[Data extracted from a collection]
----

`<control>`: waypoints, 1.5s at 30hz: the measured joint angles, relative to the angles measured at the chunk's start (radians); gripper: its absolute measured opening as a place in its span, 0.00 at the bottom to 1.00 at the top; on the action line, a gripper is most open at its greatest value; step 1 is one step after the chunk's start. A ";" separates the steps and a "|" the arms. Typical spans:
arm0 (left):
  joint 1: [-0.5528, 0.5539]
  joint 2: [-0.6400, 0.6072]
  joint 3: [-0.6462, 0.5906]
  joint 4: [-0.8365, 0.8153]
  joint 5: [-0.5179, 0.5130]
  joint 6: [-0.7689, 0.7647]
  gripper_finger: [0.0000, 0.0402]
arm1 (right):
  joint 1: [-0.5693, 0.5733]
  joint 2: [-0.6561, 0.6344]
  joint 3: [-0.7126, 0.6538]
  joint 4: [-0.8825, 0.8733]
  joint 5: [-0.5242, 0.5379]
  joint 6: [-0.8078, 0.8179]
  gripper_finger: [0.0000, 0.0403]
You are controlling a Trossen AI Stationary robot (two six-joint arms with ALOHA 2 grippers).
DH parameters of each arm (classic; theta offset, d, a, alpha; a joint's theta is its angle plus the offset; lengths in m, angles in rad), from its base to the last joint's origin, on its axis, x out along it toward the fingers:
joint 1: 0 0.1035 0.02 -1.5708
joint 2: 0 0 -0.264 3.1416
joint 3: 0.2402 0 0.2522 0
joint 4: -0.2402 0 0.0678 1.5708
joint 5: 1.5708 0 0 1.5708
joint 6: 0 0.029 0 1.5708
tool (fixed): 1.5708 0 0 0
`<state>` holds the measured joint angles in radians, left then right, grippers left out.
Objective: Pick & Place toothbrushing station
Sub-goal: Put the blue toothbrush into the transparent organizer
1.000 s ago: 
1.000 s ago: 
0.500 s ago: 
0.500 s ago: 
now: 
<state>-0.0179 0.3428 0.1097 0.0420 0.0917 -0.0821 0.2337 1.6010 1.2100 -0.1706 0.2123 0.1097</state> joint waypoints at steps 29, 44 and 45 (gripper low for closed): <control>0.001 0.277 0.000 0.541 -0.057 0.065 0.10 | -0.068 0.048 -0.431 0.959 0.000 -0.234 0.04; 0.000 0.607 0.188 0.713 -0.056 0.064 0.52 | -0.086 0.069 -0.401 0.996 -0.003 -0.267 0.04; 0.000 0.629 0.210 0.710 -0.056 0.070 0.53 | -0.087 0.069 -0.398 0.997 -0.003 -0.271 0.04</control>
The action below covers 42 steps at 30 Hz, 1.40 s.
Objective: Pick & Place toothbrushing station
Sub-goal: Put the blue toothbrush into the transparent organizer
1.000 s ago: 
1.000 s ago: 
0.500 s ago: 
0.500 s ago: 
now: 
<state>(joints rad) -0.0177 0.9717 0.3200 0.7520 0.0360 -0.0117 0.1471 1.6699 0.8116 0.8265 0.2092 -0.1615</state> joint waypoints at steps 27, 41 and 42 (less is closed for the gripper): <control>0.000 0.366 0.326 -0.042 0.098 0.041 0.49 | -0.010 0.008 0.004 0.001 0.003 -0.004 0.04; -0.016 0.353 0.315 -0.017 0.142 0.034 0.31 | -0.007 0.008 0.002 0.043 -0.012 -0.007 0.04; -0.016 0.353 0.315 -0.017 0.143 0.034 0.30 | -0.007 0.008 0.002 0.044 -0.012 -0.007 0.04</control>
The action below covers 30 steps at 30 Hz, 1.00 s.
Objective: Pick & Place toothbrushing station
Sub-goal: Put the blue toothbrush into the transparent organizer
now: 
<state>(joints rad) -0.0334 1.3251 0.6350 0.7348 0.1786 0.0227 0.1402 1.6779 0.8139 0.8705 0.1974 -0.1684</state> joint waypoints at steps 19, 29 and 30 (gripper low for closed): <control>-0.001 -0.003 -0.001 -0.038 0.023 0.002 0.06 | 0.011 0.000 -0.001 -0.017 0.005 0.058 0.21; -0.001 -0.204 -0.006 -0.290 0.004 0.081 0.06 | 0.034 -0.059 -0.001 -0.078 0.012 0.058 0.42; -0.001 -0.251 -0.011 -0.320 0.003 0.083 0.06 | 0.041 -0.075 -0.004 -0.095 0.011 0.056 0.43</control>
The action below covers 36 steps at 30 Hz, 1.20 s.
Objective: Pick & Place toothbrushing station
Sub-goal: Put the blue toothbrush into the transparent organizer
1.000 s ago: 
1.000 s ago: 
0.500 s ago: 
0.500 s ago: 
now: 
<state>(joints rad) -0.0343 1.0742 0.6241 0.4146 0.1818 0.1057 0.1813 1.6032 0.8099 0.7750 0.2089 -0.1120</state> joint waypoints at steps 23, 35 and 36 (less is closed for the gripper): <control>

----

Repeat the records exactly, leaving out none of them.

`<control>`: waypoints, 1.5s at 30hz: the measured joint angles, relative to the angles measured at the chunk's start (radians); gripper: its absolute measured opening as a place in its span, 0.00 at the bottom to 1.00 at the top; on the action line, a gripper is most open at its greatest value; step 1 is one step after the chunk's start. A ";" separates the steps and a "|" the arms. Typical spans:
arm0 (left):
  joint 1: [-0.5528, 0.5539]
  joint 2: [-0.6400, 0.6072]
  joint 3: [-0.6462, 0.5906]
  joint 4: [-0.8365, 0.8153]
  joint 5: [-0.5179, 0.5130]
  joint 6: [-0.7689, 0.7647]
  gripper_finger: [0.0000, 0.0402]
arm1 (right):
  joint 1: [-0.5693, 0.5733]
  joint 2: [-0.6561, 0.6344]
  joint 3: [-0.7126, 0.6538]
  joint 4: [-0.8825, 0.8733]
  joint 5: [-0.5242, 0.5379]
  joint 6: [-0.8078, 0.8179]
  gripper_finger: [0.0000, 0.0403]
You are controlling a Trossen AI Stationary robot (two six-joint arms with ALOHA 2 grippers).
DH parameters of each arm (classic; theta offset, d, a, alpha; a joint's theta is its angle plus the offset; lengths in m, angles in rad), from its base to the last joint's origin, on its axis, x out along it toward the fingers:
joint 1: 0 0.1035 0.02 -1.5708
joint 2: 0 0 -0.264 3.1416
joint 3: 0.2402 0 0.2522 0
joint 4: -0.2402 0 0.0678 1.5708
joint 5: 1.5708 0 0 1.5708
joint 6: 0 0.029 0 1.5708
tool (fixed): 1.5708 0 0 0
`<state>` holds the measured joint angles in radians, left then right, grippers left out.
Objective: Pick & Place toothbrushing station
Sub-goal: Put the blue toothbrush into the transparent organizer
1.000 s ago: 
1.000 s ago: 
0.500 s ago: 
0.500 s ago: 
now: 
<state>-0.0179 0.3428 0.1097 0.0420 0.0917 -0.0821 0.2337 1.6010 1.2100 -0.1706 0.2123 0.1097</state> joint waypoints at steps 29, 44 and 45 (gripper low for closed): <control>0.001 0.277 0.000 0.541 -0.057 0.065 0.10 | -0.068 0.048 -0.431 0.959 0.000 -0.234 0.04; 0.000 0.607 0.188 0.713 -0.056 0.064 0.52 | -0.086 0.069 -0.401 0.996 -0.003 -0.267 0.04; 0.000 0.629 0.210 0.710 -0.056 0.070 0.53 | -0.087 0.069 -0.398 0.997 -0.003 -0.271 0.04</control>
The action below covers 42 steps at 30 Hz, 1.40 s.
Objective: Pick & Place toothbrushing station
Sub-goal: Put the blue toothbrush into the transparent organizer
1.000 s ago: 
1.000 s ago: 
0.500 s ago: 
0.500 s ago: 
now: 
<state>(joints rad) -0.0177 0.9717 0.3200 0.7520 0.0360 -0.0117 0.1471 1.6699 0.8116 0.8265 0.2092 -0.1615</state> joint waypoints at steps 27, 41 and 42 (less is closed for the gripper): <control>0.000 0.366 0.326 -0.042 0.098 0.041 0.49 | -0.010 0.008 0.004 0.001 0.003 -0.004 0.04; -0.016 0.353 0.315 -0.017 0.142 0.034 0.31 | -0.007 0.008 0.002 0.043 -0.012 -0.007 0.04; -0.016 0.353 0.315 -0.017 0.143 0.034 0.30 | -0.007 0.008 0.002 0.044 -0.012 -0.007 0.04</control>
The action below covers 30 steps at 30 Hz, 1.00 s.
Objective: Pick & Place toothbrushing station
Sub-goal: Put the blue toothbrush into the transparent organizer
now: 
<state>(joints rad) -0.0334 1.3251 0.6350 0.7348 0.1786 0.0227 0.1402 1.6779 0.8139 0.8705 0.1974 -0.1684</state> joint waypoints at steps 19, 29 and 30 (gripper low for closed): <control>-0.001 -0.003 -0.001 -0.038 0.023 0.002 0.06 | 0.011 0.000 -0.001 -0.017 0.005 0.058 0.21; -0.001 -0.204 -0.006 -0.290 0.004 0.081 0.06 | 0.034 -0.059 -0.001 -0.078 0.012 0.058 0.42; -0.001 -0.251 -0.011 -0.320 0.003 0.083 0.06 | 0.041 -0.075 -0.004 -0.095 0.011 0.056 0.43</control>
The action below covers 36 steps at 30 Hz, 1.20 s.
Objective: Pick & Place toothbrushing station
Sub-goal: Put the blue toothbrush into the transparent organizer
1.000 s ago: 
1.000 s ago: 
0.500 s ago: 
0.500 s ago: 
now: 
<state>(joints rad) -0.0343 1.0742 0.6241 0.4146 0.1818 0.1057 0.1813 1.6032 0.8099 0.7750 0.2089 -0.1120</state> joint waypoints at steps 23, 35 and 36 (less is closed for the gripper): <control>

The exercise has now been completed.